### [Goal of the exercise]
Reproduce the records below exactly; the images should not appear.

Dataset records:
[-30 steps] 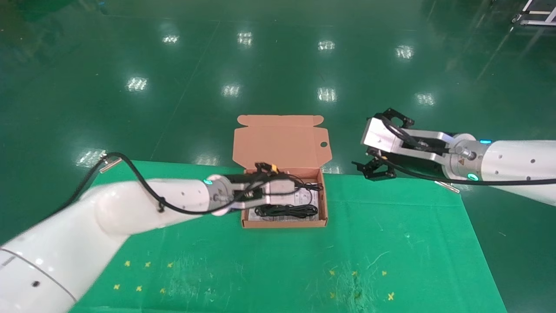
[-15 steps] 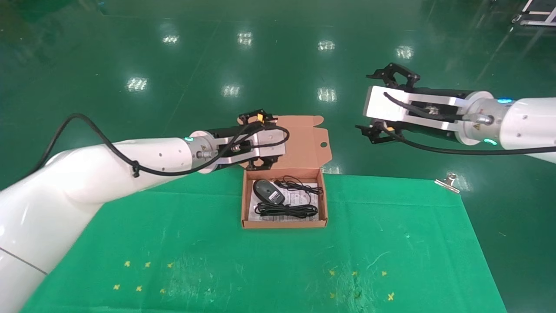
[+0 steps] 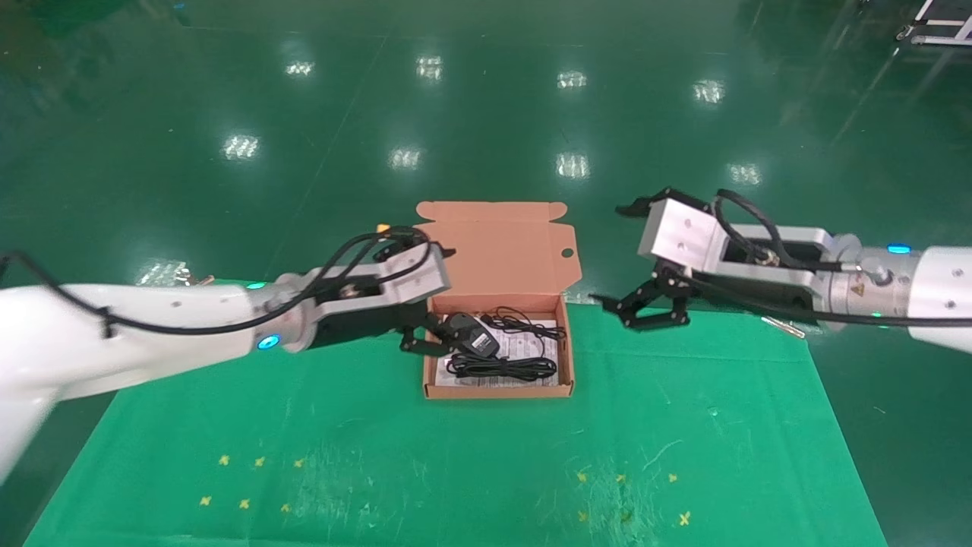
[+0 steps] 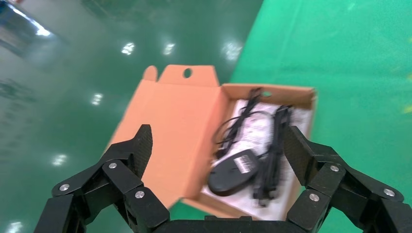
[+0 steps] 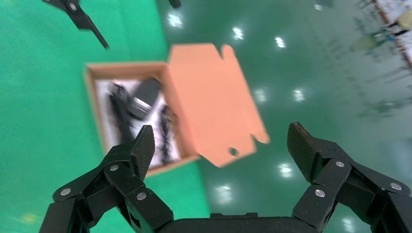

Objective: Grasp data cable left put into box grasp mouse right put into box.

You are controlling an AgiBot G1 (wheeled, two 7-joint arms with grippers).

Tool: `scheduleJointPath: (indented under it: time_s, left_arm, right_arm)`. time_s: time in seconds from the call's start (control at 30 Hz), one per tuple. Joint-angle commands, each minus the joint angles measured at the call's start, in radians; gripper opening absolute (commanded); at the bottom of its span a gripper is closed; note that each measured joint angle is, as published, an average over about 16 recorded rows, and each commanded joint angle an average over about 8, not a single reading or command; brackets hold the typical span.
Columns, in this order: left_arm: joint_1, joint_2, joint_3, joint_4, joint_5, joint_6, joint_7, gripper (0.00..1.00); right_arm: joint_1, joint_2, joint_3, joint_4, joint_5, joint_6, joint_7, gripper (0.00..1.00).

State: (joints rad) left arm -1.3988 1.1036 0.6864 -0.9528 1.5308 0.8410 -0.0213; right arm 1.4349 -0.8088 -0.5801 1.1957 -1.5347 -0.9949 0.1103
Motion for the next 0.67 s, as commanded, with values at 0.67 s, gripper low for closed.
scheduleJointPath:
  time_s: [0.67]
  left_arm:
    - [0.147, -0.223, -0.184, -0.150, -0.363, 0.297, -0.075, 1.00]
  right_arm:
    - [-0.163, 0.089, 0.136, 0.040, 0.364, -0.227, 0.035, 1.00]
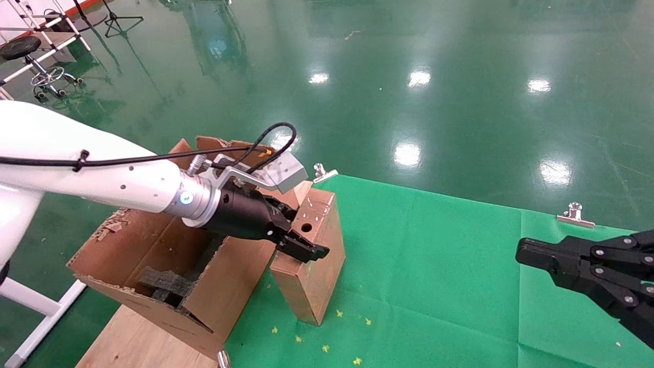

### [Output for this task]
[-30 steps] 
[-15 steps] 
[+0 steps] 
[+0 steps] 
[+0 steps] 

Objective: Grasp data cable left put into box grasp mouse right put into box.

You are controlling an AgiBot G1 (wheeled, two 7-joint arms with grippers).

Tool: `scheduleJointPath: (indented under it: time_s, left_arm, right_arm)`. time_s: time in seconds from the call's start (control at 30 Hz), one per tuple. Joint-angle commands, each minus the joint angles measured at the call's start, in radians; gripper opening absolute (commanded); at the bottom of its span a gripper is closed; note that each measured joint angle is, as published, an average over about 16 recorded rows, and each commanded joint angle an average over about 8, not a single reading or command; brackets hold the typical span.
Columns, in this order: left_arm: joint_1, joint_2, joint_3, joint_4, joint_5, joint_6, joint_7, gripper (0.00..1.00); right_arm: joint_1, joint_2, joint_3, joint_4, joint_5, joint_6, joint_7, gripper (0.00..1.00).

State: (joints rad) left arm -1.3988 1.1036 0.6864 -0.9528 1.5308 0.8410 -0.0213; right arm 1.4349 -0.8088 -0.5801 1.1957 -1.5347 -0.9949 0.1103
Motion for the next 0.67 s, as commanded, with values at 0.67 s, gripper low for closed.
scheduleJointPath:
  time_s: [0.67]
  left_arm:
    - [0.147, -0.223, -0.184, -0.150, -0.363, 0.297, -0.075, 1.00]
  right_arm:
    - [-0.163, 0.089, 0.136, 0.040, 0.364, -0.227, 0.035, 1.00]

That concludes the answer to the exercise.